* _Required action_: Set down the data below exactly; pictures stay out.

|---|

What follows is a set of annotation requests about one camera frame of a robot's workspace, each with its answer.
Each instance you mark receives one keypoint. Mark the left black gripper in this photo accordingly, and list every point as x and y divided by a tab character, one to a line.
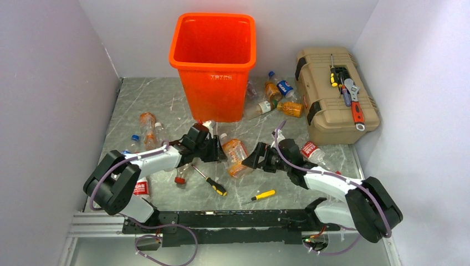
217	153

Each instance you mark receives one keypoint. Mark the black yellow screwdriver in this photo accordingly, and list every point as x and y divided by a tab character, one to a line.
216	186

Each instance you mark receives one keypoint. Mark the orange bottle blue cap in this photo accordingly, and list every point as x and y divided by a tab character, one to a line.
271	90

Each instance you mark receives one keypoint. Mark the yellow screwdriver on toolbox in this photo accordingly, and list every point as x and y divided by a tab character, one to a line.
333	74

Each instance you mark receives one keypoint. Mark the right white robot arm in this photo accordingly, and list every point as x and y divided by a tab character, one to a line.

|---|

* _Response area_:
What follows is a set of annotation requests about one camera frame of a robot's workspace, each with its answer.
Each instance you mark receives one keypoint. Mark the left black gripper in this photo accordingly, and list every point as x and y divided by a tab character, one to a line.
217	153

Each instance you mark receives one keypoint. Mark the black yellow screwdriver in this photo accordingly, and list every point as x and y divided by a tab character, one to a line.
216	186

Each instance you mark receives one keypoint. Mark the orange bottle blue cap in this photo accordingly, and list every point as x and y divided by a tab character, one to a line.
271	90

Each instance you mark receives one keypoint. Mark the yellow screwdriver on toolbox in this photo accordingly, and list every point as x and y divided by a tab character, one to a line.
333	74

Each instance you mark receives one keypoint. Mark the right white robot arm in this photo accordingly, and list every point as x and y divided by a tab character, one to a line.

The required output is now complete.